## Exercise instructions:
From the records below, set down exactly the lines starting with the line that contains "oil bottle at (448, 199): (424, 202, 315)" and going on through the line that contains "oil bottle at (329, 268): (292, 270, 219)". Nothing else is wanted.

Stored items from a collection
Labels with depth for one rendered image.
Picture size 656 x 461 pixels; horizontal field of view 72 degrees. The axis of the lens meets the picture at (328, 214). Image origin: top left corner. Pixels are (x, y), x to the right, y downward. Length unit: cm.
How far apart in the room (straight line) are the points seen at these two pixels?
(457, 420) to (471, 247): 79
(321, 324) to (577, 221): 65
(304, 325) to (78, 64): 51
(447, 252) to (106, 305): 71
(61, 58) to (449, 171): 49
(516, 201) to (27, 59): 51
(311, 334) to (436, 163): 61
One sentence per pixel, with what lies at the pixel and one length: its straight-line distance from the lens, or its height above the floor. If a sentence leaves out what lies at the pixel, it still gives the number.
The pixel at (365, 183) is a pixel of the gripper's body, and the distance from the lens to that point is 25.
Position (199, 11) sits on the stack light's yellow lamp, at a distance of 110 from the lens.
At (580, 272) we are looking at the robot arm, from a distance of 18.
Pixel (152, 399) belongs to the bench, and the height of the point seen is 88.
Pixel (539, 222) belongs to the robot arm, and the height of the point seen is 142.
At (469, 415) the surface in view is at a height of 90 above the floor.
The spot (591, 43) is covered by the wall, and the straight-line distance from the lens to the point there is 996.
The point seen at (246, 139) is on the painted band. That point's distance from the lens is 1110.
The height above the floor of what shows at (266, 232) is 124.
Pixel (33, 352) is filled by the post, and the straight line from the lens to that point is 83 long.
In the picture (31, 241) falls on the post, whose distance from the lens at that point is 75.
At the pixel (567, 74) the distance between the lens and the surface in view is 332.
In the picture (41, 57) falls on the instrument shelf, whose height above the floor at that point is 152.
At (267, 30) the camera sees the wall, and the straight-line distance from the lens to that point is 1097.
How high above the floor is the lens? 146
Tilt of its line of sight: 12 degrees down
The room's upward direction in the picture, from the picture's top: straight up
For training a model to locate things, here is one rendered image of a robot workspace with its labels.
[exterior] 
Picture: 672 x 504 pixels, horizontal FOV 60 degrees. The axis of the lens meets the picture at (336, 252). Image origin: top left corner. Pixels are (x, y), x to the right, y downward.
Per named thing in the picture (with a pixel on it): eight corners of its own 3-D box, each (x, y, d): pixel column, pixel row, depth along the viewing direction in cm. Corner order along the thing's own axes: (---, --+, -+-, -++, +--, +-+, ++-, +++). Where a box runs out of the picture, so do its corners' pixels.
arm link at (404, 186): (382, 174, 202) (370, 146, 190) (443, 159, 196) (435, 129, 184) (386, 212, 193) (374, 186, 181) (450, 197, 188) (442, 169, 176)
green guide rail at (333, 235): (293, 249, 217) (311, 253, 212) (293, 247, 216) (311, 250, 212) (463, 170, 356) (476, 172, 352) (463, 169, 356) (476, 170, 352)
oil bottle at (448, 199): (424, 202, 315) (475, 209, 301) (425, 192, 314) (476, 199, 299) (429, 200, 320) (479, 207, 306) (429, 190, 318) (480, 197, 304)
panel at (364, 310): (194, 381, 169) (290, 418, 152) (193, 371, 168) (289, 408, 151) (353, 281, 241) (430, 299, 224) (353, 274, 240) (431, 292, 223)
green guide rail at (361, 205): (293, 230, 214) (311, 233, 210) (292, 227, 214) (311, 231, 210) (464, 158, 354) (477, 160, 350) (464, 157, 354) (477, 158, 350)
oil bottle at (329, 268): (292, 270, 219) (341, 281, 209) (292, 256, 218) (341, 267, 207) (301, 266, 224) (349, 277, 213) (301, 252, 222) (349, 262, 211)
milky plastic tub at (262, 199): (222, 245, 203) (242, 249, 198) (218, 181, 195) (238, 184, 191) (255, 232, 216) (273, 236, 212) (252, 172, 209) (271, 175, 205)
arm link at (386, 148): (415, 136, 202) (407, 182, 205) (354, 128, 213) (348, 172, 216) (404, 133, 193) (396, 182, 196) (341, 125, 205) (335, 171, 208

## Answer box:
oil bottle at (448, 199): (424, 202, 315) (475, 209, 301) (425, 192, 314) (476, 199, 299) (429, 200, 320) (479, 207, 306) (429, 190, 318) (480, 197, 304)
panel at (364, 310): (194, 381, 169) (290, 418, 152) (193, 371, 168) (289, 408, 151) (353, 281, 241) (430, 299, 224) (353, 274, 240) (431, 292, 223)
green guide rail at (361, 205): (293, 230, 214) (311, 233, 210) (292, 227, 214) (311, 231, 210) (464, 158, 354) (477, 160, 350) (464, 157, 354) (477, 158, 350)
oil bottle at (329, 268): (292, 270, 219) (341, 281, 209) (292, 256, 218) (341, 267, 207) (301, 266, 224) (349, 277, 213) (301, 252, 222) (349, 262, 211)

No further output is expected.